The ABO clearly needs a dramatic increase in its budget. Funding for the ABO is provided by receipt of a portion of an assessment on authorities and so changes to its budget do not impact the General Fund.
Reinvent Albany and watchdog and fiscal groups recommended modestly increasing the ABO’s budget to $3.1 million in FY2018-19. This recommendation was the legislature’s own recommendation, adjusted for inflation, when it last made major changes to the ABO in 2009. But the legislature and Governor did not follow our recommendation.
Governance and Transparency Problems at Authorities
The ABO needs more resources to address the many governance and transparency problems at authorities, which do not receive enough oversight or scrutiny.
ABO’s 2017 annual report found 25 percent of authority board members did not even complete required remote training for legal, fiduciary, financial, and ethics responsibilities. Forty percent of authorities did not even respond when told they missed the training.

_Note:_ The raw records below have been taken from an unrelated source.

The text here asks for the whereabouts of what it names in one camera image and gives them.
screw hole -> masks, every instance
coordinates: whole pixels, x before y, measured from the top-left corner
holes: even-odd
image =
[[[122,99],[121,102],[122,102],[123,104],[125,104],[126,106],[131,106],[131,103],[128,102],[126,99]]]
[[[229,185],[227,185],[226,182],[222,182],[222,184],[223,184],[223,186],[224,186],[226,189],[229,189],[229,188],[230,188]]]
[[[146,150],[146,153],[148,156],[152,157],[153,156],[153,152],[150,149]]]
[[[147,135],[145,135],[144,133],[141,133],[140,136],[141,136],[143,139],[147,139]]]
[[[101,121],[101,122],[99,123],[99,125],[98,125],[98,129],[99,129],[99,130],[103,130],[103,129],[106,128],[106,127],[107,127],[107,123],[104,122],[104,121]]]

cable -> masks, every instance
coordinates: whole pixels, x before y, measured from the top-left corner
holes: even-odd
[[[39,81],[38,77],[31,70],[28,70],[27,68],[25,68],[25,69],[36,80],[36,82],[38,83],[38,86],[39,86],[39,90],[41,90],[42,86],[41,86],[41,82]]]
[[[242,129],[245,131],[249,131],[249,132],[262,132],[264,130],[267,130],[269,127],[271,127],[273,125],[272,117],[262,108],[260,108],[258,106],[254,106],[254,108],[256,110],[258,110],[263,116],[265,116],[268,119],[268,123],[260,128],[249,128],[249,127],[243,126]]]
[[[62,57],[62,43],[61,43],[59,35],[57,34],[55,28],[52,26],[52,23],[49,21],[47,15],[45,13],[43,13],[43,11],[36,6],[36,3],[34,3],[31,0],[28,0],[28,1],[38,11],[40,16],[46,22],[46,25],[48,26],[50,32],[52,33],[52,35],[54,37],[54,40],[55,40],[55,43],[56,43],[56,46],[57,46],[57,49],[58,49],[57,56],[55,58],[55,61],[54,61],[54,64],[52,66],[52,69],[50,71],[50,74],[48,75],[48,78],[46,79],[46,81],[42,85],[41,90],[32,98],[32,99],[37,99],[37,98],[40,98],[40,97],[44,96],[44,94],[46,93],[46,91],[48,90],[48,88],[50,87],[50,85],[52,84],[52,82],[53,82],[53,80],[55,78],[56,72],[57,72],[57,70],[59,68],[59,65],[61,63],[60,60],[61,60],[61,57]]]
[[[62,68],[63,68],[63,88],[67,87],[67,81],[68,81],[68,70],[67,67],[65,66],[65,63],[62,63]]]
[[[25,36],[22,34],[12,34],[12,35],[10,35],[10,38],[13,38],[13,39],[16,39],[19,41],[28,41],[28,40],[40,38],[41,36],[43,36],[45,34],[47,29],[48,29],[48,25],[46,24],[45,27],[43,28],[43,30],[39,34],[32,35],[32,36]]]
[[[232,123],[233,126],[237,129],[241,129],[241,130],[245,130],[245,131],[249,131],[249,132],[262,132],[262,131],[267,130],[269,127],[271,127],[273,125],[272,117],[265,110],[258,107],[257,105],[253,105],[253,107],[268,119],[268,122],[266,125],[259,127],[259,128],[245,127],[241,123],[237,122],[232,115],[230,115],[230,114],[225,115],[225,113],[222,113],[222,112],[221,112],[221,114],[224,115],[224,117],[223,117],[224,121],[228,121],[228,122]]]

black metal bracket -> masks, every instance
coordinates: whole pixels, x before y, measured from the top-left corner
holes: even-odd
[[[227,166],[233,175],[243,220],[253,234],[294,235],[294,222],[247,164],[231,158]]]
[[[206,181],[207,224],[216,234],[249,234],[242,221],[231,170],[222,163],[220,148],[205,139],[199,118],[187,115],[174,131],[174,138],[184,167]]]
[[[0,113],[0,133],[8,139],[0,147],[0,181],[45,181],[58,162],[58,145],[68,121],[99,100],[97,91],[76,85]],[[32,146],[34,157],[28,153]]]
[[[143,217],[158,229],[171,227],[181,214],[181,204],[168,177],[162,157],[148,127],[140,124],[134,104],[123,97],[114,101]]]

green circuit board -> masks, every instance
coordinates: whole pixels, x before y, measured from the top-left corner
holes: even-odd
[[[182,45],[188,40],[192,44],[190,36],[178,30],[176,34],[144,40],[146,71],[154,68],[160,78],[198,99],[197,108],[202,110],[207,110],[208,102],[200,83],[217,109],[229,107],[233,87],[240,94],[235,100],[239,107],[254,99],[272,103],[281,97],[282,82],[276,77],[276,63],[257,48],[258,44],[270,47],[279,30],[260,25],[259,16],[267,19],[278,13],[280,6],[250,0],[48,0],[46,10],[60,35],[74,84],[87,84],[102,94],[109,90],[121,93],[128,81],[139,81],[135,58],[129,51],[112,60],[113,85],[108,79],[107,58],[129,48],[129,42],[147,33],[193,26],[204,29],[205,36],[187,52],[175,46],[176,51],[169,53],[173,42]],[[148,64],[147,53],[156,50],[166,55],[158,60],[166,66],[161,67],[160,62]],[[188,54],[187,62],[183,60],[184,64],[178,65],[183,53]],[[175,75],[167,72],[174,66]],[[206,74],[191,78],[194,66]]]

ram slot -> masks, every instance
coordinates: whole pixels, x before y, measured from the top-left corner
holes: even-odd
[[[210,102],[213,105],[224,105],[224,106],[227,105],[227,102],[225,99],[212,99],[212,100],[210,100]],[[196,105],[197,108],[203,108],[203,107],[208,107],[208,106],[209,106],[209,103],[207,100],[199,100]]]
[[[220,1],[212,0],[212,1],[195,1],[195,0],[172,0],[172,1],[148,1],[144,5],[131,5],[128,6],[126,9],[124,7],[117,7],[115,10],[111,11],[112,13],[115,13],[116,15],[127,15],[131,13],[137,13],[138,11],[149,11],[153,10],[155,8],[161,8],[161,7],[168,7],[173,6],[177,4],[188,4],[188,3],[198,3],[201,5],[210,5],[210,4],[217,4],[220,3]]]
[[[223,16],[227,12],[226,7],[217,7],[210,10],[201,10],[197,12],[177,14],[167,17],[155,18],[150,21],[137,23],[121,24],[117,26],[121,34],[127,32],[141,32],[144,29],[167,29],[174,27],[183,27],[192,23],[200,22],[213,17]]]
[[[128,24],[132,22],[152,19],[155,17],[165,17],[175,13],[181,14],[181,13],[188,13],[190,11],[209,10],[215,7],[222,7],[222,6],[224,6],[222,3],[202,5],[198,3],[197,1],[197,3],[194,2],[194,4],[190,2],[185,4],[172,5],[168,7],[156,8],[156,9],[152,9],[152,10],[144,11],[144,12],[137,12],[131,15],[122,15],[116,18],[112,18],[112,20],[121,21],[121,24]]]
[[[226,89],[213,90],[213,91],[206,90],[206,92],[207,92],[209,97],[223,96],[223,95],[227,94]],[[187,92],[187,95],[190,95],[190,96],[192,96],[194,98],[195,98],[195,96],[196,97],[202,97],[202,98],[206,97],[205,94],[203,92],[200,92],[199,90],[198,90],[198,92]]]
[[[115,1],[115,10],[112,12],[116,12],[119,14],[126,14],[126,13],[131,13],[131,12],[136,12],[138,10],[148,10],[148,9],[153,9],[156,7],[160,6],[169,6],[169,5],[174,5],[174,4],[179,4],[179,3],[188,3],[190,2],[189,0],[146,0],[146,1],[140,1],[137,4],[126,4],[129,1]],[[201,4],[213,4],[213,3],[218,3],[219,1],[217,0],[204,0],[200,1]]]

Consequently, boards too often have conflicts of interest policies that fall far short of best practices or are not even followed. For example, the ABO reports that major ethical lapses occurred at the St. Lawrence County IDA, including making below-interest loans without disclosing conflicts, approving business loans with different job targets than those established by the Board, and misappropriating Board funds. Reinvent Albany has identified that Marc Patricof, a board member of the NYC Economic Development Corporation (EDC) is also on the board of Hornblower, which won a contract with EDC for more than $500 million. Patricof also acquired a financial stake in Hornblower through a firm he works for, Crestview Partners, after he came on to the EDC Board in apparent violation of EDC’s own ethics by-laws.
Authorities also frequently do not follow the reporting requirements of the Public Authorities Law. ABO had to promulgate a rule in September 2018 to ensure IDAs were following a 2015 law sponsored by Senator Kathleen Marchione and Assemblyman Magnarelli. The law and rule requires IDAs disclose application forms for subsidies, criteria for evaluating and awarding subsidies, completed project agreements, and policies for clawing back funds or suspending benefits if job creation and retention goals are not met.
The IDA for the City of Glen Cove in Nassau County, which spends a whopping $6 million just to fund its own operations, blatantly violated this law. The IDA gave $263 million in tax subsidies to RXR Realty for development of housing on a 56-acre waterfront development on a Superfund site. It ignored the 2015 law requiring it disclose an annual assessment of whether the project was meeting its job goals, because it did not bother to do the assessment at all. When the assessments were requested by local reporter Flip Pedot of the Graft podcast, the IDA scrambled to get the developer to submit three years of job data retroactively. When Pedot asked the Mayor who sits on and appoints the IDA members if they would claw back the benefits because RXR was in default of the project agreement, the Mayor conceded it was a good point. However, the IDA never moved to recoup taxpayer money.
Thank you for the opportunity to testify today. I welcome any questions you may have.